I need the lines below from the one with "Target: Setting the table" down to the one with "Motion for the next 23" reproduced exactly, both ends included, and nothing else.

[Dataset entries]
^^^^^^^^
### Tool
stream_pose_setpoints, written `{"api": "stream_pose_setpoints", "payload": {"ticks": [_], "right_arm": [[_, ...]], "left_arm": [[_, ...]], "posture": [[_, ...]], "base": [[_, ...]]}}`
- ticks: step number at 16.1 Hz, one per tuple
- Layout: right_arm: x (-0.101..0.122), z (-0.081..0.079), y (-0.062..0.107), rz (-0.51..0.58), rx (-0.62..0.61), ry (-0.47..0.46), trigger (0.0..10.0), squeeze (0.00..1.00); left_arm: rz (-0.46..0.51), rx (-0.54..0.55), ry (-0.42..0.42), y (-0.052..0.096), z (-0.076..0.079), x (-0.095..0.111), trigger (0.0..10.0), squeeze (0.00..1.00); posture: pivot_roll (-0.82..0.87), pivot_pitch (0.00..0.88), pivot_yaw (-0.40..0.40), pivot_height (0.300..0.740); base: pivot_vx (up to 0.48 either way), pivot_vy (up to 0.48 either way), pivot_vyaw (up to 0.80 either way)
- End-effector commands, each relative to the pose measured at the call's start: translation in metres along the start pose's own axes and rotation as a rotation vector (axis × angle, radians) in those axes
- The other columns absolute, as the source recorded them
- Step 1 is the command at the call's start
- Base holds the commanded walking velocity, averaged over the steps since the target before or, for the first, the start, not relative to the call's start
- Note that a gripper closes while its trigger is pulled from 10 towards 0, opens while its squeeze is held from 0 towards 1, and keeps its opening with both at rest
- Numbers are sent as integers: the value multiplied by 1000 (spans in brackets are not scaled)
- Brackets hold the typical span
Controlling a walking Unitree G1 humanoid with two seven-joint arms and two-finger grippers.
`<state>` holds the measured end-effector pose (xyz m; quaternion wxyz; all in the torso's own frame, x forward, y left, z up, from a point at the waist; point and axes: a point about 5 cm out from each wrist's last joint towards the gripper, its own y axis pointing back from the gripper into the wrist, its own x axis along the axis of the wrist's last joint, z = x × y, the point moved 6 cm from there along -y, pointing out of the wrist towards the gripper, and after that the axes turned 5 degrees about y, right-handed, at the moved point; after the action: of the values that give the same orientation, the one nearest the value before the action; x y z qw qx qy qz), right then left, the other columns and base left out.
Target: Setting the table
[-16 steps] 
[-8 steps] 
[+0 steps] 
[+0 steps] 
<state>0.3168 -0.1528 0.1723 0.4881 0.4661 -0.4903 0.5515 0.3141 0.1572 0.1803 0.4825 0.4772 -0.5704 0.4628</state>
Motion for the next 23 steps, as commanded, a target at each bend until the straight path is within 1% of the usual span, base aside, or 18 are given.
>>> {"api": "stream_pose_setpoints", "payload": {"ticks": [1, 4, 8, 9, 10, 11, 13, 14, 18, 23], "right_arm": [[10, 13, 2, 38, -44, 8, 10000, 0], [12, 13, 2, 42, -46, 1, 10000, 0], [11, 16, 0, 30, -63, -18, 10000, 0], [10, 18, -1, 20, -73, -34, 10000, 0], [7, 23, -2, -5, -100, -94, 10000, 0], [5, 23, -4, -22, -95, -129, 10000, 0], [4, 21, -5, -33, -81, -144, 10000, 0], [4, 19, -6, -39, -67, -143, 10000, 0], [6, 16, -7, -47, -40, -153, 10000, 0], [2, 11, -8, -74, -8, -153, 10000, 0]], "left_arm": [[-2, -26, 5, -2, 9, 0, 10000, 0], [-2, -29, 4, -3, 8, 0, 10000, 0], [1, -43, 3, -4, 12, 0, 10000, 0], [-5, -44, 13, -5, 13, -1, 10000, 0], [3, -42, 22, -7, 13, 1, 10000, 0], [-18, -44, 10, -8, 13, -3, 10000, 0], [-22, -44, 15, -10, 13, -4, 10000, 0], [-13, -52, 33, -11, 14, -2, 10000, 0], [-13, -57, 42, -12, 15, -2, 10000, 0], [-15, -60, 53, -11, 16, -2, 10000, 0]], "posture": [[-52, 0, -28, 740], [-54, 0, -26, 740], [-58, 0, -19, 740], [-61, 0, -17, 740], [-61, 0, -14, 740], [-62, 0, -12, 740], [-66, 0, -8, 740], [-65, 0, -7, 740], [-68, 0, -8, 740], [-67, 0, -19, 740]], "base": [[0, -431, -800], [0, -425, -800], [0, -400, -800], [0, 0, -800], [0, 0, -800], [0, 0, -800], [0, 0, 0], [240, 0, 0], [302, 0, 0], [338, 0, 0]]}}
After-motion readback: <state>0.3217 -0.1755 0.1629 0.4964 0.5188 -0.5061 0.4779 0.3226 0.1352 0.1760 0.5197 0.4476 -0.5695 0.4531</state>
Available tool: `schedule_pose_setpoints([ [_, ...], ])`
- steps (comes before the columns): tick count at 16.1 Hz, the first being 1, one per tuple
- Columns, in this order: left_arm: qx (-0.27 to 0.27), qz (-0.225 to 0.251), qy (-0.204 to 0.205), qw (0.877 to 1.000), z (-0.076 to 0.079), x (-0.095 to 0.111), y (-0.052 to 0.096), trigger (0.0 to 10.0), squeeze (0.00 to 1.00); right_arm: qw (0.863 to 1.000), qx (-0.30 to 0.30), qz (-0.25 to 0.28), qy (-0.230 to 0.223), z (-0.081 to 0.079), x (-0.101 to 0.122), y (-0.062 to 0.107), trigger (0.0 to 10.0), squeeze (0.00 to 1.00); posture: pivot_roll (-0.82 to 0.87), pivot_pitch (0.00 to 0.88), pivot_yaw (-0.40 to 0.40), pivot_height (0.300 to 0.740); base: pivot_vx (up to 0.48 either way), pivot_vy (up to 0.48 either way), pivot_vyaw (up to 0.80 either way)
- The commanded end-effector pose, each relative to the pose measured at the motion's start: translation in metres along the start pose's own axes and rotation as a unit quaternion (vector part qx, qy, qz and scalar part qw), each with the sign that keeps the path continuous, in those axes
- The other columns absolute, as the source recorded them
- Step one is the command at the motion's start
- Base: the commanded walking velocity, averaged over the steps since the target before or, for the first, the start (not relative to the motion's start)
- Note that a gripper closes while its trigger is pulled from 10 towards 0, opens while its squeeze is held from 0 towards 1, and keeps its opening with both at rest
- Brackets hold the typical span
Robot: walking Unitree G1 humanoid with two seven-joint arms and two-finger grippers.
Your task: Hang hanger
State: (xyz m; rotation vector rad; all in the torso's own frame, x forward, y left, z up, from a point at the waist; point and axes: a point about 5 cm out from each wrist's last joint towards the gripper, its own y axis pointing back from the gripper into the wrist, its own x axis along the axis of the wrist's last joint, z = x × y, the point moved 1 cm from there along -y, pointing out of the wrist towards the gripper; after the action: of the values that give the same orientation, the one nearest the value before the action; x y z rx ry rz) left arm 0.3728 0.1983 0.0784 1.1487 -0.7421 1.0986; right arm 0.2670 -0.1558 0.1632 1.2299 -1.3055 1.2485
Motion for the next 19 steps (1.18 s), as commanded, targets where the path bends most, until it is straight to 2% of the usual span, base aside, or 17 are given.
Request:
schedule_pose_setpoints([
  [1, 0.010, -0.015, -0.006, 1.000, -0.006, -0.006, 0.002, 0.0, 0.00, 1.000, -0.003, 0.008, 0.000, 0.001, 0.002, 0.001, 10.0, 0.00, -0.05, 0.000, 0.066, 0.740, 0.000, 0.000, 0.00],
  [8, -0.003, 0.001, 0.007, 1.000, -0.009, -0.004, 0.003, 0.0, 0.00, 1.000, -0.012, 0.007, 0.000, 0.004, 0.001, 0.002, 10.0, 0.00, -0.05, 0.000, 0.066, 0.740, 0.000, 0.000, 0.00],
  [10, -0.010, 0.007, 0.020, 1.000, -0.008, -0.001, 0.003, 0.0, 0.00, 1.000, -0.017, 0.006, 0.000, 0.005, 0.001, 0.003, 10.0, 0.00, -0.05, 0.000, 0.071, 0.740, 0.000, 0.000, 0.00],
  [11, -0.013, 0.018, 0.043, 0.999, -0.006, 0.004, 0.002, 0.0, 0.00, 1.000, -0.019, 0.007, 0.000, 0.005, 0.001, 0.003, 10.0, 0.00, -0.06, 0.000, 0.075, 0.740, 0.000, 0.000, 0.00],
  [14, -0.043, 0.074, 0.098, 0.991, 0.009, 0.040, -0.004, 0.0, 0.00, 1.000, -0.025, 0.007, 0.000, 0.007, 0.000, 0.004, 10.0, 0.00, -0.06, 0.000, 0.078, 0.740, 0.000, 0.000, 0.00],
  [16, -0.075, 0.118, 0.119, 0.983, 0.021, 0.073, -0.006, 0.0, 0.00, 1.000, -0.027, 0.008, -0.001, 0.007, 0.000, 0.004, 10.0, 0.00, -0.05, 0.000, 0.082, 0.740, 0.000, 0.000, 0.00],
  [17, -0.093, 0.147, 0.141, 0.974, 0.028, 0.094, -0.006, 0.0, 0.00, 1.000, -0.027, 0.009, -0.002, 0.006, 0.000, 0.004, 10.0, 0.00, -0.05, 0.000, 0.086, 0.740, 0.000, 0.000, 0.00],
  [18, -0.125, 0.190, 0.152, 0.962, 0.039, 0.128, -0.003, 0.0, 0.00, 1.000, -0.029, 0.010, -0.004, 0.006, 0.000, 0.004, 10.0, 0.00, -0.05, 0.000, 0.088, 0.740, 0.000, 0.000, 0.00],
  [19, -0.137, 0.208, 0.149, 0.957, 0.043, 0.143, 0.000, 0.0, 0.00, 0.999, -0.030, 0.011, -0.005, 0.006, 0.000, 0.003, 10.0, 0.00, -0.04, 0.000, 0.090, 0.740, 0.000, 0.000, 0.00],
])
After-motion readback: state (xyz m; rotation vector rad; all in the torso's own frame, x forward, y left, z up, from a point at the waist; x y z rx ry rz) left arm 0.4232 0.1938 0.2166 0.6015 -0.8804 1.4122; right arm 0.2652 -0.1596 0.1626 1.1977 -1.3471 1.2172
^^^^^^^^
• EXERCISE ANSWER:
Target: Setting the table
[-16 steps] 
[-8 steps] 
[+0 steps] 
[+0 steps] 
<state>0.3168 -0.1528 0.1723 0.4881 0.4661 -0.4903 0.5515 0.3141 0.1572 0.1803 0.4825 0.4772 -0.5704 0.4628</state>
Motion for the next 23 steps, as commanded, a target at each bend until the straight path is within 1% of the usual span, base aside, or 18 are given.

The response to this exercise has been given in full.